-- Work item --
Would you show every line from the records that holds "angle"?
Material to process: Begin
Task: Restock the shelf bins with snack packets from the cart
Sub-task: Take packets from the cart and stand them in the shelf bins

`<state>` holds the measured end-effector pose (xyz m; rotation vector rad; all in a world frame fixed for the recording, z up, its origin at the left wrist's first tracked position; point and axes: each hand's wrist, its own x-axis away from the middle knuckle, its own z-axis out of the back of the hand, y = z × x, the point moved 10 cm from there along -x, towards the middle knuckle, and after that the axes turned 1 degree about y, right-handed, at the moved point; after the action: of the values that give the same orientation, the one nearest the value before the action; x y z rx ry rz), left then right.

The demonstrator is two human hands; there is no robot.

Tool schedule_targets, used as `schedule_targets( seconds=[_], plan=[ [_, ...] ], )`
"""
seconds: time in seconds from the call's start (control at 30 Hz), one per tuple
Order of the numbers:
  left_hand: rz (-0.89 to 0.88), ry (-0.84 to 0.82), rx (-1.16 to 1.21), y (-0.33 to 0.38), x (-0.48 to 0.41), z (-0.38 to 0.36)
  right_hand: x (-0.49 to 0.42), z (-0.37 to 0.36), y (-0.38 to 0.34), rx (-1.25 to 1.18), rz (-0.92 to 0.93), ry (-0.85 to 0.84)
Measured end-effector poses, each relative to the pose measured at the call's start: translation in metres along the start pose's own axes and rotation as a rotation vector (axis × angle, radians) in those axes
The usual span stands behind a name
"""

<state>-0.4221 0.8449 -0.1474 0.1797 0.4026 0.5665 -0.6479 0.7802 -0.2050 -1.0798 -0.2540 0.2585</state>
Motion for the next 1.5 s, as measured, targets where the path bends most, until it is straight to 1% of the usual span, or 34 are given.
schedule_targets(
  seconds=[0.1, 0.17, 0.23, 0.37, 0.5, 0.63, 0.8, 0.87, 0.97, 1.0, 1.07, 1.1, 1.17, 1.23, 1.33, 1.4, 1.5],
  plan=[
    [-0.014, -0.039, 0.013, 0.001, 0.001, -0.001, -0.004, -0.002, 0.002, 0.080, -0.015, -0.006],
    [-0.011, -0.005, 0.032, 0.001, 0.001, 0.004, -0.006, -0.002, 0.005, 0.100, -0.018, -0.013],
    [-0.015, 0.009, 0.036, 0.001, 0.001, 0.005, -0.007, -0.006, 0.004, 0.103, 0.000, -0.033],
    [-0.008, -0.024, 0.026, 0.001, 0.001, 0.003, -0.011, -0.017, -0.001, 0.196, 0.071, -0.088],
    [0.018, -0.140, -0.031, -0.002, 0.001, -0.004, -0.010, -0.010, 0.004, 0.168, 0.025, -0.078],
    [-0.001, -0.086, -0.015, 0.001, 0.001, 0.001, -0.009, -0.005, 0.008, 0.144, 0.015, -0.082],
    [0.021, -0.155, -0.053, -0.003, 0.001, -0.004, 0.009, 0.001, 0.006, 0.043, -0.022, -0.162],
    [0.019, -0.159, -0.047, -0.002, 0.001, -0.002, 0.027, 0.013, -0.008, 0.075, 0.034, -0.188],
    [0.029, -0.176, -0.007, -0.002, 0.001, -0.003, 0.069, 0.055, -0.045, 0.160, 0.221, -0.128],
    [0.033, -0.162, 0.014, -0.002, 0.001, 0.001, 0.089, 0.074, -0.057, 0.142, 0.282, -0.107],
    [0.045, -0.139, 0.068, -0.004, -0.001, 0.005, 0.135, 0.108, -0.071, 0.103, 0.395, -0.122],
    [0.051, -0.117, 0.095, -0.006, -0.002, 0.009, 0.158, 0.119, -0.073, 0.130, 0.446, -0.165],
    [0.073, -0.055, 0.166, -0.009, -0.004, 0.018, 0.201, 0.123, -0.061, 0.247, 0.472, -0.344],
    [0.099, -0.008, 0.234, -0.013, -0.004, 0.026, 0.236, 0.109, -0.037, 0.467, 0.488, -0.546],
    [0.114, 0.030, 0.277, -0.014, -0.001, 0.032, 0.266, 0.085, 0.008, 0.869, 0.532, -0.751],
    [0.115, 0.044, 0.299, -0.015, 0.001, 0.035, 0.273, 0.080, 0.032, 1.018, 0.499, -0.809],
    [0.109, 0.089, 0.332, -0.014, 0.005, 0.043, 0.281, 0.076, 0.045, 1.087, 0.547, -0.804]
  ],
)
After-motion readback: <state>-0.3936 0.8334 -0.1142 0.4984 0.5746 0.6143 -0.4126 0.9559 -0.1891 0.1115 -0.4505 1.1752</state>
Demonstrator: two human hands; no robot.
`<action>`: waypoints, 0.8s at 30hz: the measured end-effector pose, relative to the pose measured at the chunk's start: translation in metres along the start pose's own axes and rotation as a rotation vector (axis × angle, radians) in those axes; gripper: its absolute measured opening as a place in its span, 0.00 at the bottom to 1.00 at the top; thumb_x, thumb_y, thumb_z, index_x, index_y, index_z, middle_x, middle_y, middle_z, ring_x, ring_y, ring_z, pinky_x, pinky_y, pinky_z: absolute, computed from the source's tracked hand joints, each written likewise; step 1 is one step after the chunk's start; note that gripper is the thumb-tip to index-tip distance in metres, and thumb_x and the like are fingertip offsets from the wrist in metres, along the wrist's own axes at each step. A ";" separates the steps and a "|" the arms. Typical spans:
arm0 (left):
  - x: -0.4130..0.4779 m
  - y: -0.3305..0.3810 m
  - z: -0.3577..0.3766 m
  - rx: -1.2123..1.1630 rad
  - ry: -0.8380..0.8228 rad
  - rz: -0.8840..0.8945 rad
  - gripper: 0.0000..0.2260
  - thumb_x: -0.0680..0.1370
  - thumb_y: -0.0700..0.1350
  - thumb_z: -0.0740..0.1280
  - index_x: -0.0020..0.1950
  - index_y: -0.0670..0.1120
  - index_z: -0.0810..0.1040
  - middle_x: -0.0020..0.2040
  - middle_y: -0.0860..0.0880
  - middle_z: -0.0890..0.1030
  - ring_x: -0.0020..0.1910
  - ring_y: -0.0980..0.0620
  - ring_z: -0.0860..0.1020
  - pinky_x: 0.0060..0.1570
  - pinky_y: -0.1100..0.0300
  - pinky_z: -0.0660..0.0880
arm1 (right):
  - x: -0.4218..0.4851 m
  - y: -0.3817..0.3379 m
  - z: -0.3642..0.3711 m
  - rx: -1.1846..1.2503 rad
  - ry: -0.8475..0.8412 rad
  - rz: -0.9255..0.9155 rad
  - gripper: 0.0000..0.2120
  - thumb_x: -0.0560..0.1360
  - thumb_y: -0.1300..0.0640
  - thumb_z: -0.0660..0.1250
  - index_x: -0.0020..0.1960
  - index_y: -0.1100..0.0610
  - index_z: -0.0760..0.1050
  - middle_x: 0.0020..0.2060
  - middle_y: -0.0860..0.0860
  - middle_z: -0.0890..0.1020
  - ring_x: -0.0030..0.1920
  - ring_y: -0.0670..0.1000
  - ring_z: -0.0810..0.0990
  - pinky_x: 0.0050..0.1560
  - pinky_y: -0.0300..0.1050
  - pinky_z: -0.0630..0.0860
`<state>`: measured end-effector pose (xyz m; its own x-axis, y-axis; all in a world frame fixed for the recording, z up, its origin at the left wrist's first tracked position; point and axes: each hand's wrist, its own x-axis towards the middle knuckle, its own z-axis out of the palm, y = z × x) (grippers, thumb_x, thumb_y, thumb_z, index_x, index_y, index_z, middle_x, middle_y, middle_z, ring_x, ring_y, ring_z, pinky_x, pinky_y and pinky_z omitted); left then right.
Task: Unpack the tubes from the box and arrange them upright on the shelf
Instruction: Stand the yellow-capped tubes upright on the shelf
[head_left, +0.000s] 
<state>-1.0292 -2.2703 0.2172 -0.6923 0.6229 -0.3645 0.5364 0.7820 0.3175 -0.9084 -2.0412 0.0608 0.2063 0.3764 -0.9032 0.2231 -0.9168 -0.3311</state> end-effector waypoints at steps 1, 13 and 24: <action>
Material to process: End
-- Result --
Measured end-effector poses, each relative to the pose measured at the call's start: translation in metres along the start pose's own axes and rotation as a rotation vector (axis × angle, radians) in those axes
`<action>`: waypoints, 0.8s at 30hz: the measured end-effector pose, relative to the pose measured at the chunk's start: translation in metres along the start pose's own axes and rotation as a rotation vector (axis × angle, radians) in those axes; gripper: its absolute measured opening as a place in its span, 0.00 at the bottom to 1.00 at the top; thumb_x, thumb_y, thumb_z, index_x, index_y, index_z, middle_x, middle_y, middle_z, ring_x, ring_y, ring_z, pinky_x, pinky_y, pinky_z: absolute, computed from the source's tracked hand joints, each written likewise; step 1 is one step after the chunk's start; note that gripper is the thumb-tip to index-tip distance in metres, and thumb_x and the like are fingertip offsets from the wrist in metres, along the wrist's own axes at each step. A ";" separates the steps and a "|" the arms. Typical spans:

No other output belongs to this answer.